Laboratory experiments on frazil ice growth in supercooled water

Abstract

Presented herein are the results of a laboratory investigation of the influence of turbulence and water temperature on the nature and rate of frazil ice growth in a turbulent body of supercooled water. The results indicate that the rate and the quantity of frazil ice growth increase with both increasing turbulence intensity and with decreasing water temperature at the instant of seeding, when a small fragment of ice is placed in the supercooled water.

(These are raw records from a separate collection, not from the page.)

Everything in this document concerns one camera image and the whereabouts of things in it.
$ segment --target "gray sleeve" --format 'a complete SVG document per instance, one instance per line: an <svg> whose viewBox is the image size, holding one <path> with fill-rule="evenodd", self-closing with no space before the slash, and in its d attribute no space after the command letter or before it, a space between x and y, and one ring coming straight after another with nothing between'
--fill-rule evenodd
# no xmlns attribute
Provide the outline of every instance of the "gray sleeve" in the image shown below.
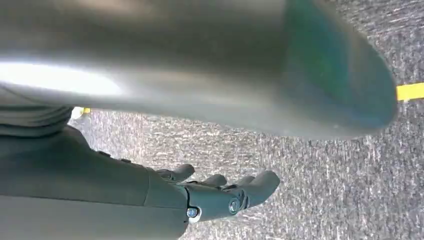
<svg viewBox="0 0 424 240"><path fill-rule="evenodd" d="M40 104L0 85L0 136L42 137L62 130L72 107Z"/></svg>

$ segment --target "metallic tube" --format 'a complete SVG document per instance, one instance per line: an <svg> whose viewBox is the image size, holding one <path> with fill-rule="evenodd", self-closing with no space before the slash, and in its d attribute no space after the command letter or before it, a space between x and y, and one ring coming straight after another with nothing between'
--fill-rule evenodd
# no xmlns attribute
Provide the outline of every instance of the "metallic tube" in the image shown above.
<svg viewBox="0 0 424 240"><path fill-rule="evenodd" d="M397 109L384 61L318 0L0 0L0 88L309 138Z"/></svg>

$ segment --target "prosthetic hand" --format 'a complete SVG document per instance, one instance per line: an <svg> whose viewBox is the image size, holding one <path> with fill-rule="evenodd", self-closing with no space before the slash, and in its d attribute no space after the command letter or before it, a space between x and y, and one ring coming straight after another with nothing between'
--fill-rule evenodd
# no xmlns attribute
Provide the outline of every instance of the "prosthetic hand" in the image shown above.
<svg viewBox="0 0 424 240"><path fill-rule="evenodd" d="M277 189L280 179L272 171L257 177L246 176L236 184L227 184L226 178L215 174L205 181L189 181L195 169L184 164L174 171L162 169L157 173L171 184L186 191L187 216L190 223L226 218L264 203Z"/></svg>

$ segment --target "bolt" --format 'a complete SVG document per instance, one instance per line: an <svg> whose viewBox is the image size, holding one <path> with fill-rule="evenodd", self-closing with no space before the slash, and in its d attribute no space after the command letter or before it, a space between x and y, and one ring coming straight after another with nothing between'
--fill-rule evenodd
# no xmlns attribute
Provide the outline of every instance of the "bolt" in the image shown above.
<svg viewBox="0 0 424 240"><path fill-rule="evenodd" d="M239 210L239 200L238 199L232 199L230 202L229 202L229 205L228 205L228 210L229 210L229 212L231 213L231 214L236 214L237 213L237 211Z"/></svg>
<svg viewBox="0 0 424 240"><path fill-rule="evenodd" d="M198 215L199 211L197 208L189 207L187 209L187 217L189 218L195 218Z"/></svg>

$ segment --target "metal cylinder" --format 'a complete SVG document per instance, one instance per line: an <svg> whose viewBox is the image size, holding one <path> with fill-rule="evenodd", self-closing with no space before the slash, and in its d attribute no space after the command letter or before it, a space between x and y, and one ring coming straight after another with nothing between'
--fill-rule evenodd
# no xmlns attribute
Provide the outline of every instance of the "metal cylinder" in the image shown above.
<svg viewBox="0 0 424 240"><path fill-rule="evenodd" d="M0 0L0 86L309 138L396 114L384 61L318 0Z"/></svg>

The turbulence characteristics of a flow affect the rate of frazil-ice growth by governing the temperature to which the flow can be supercooled; by influencing heat transfer from the frazil ice to surrounding water; and by promoting secondary nucleation, crystal, platelet and floc fracture, thereby increasing the number of nucleation sites available for further frazil ice growth. Larger frazil ice platelets, beginning as single crystals then becoming laminar fusions of crystals, were observed to form in water supercooled to lower temperatures. However, platelet size generally decreased with increasing turbulence intensity, as platelets with a major diameter larger than a certain value tend to break when buffeted by turbulence eddies. The investigation of frazil ice growth involved the use of a simplified analytical model, in which the rate of frazil ice growth is related to temperature rise of a turbulent volume of water due to the release of latent heat of fusion of liquid water to ice. Experiments conducted in a turbulence jar with a heated, vertically oscillating grid served both to guide and to calibrate the analytical model as well as to afford insights into frazil ice growth.